## What is being asked
Within the data below, count every line that includes "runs" and report the total alone.

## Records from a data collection
----------------------------------------
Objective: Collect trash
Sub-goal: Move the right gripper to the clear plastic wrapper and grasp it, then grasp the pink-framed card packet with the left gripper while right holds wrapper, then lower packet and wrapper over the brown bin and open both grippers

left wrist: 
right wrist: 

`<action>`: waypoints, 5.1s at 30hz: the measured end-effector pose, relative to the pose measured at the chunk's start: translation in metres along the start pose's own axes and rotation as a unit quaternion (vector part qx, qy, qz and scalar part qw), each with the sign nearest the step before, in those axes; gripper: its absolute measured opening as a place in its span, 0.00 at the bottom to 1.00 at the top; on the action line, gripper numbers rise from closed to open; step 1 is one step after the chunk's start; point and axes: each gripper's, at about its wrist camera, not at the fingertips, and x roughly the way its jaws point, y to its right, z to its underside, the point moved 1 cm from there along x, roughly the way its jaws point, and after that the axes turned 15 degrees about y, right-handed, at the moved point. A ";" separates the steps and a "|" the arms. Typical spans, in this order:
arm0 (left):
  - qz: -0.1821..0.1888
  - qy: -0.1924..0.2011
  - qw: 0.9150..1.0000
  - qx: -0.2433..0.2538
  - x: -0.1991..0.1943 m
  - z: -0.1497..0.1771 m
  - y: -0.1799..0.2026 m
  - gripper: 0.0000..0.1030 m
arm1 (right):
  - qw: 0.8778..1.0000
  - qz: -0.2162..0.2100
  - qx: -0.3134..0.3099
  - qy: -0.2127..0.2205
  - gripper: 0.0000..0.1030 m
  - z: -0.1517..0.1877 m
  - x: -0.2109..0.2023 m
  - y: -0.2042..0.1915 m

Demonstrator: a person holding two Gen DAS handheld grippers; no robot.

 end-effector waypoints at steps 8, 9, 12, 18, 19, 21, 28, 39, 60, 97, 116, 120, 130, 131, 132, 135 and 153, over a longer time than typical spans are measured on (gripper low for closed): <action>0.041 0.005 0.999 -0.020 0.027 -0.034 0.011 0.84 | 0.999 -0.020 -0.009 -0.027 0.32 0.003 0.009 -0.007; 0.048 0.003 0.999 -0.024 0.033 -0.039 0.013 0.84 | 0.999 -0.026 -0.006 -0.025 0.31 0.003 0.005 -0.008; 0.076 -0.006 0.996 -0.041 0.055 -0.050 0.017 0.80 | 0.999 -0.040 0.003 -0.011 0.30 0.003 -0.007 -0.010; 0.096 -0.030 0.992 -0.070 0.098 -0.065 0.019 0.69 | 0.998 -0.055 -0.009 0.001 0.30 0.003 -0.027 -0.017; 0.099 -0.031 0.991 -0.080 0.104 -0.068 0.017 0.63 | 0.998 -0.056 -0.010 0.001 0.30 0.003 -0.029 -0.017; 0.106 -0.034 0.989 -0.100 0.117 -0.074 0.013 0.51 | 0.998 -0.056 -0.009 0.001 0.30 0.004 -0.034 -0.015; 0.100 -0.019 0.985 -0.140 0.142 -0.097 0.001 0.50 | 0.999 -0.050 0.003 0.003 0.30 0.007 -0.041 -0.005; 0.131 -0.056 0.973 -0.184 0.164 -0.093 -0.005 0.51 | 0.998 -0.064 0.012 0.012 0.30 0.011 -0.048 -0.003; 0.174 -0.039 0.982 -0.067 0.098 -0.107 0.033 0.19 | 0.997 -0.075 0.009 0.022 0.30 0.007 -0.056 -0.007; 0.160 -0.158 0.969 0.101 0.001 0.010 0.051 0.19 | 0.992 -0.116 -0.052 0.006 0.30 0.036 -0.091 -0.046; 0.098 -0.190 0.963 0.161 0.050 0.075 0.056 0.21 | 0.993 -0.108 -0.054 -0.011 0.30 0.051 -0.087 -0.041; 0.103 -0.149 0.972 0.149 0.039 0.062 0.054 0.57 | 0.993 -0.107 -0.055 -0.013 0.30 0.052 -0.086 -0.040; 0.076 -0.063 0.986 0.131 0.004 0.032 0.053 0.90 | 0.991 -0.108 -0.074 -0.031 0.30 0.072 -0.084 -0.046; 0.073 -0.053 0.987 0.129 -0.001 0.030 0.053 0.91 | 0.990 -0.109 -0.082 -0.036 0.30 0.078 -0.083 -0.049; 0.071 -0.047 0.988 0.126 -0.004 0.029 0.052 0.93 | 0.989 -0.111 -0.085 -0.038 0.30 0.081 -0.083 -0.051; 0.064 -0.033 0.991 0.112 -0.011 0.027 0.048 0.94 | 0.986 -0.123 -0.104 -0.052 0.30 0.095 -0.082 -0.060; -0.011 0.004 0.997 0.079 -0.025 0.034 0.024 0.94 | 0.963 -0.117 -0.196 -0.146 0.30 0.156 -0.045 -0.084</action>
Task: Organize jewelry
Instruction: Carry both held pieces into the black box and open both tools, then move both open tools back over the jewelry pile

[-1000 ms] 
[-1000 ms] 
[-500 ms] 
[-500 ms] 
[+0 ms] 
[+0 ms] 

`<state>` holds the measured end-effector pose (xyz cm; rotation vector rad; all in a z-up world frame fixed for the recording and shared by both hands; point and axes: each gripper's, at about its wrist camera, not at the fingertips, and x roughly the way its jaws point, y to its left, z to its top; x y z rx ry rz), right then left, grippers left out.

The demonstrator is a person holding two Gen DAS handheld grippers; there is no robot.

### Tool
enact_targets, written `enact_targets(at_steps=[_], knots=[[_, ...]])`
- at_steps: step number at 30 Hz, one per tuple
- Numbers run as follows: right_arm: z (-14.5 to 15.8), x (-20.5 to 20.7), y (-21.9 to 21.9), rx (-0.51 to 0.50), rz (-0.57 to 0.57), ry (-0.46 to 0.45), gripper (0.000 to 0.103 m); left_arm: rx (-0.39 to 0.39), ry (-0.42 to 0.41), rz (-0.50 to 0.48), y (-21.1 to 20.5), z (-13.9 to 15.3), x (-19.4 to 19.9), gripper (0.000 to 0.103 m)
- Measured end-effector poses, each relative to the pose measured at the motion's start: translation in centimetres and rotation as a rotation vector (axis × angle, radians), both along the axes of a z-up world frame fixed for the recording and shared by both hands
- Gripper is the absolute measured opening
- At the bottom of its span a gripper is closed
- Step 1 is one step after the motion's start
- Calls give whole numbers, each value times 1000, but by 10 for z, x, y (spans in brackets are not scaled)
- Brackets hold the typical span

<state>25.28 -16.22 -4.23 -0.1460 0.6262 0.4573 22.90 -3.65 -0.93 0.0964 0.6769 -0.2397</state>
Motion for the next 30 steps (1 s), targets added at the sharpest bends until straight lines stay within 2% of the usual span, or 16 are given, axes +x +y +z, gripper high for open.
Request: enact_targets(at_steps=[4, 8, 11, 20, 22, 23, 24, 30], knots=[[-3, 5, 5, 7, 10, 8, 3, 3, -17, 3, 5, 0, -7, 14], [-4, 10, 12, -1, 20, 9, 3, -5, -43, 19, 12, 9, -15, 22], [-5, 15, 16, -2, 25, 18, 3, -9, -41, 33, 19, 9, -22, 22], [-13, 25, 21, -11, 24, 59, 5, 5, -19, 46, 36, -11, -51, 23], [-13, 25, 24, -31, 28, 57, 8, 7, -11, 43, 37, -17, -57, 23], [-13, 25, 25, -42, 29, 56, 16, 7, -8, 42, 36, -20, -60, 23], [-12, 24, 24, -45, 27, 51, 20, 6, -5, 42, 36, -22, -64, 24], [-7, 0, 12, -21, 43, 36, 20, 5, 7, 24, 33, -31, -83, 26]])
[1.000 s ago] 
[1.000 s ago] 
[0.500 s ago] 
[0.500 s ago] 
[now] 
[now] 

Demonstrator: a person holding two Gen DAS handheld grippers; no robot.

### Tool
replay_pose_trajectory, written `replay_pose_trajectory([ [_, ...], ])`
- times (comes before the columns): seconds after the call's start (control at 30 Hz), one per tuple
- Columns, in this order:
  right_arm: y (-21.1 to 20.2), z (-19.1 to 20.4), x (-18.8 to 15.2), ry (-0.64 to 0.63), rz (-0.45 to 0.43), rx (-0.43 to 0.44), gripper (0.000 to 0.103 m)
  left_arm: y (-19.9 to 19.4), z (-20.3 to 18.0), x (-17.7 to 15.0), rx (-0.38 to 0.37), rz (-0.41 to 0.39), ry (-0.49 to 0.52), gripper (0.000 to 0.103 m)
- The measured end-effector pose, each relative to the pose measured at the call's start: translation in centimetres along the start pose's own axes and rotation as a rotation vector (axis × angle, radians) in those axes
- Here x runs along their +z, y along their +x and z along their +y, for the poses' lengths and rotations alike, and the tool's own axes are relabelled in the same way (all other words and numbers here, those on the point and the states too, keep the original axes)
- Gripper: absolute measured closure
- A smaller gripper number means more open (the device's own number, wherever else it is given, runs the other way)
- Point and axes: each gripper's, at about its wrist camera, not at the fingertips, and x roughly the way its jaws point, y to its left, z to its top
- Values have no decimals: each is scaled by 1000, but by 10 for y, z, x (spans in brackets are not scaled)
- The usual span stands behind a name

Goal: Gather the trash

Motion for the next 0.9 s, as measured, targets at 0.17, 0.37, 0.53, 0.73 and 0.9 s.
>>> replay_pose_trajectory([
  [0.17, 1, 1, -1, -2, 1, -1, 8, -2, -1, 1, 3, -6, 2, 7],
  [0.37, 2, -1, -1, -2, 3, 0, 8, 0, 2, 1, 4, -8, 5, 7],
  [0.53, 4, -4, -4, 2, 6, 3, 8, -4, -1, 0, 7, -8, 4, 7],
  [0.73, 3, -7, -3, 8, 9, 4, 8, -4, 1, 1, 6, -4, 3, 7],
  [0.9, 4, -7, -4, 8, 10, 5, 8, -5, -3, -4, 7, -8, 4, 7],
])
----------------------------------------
## Result for this task
2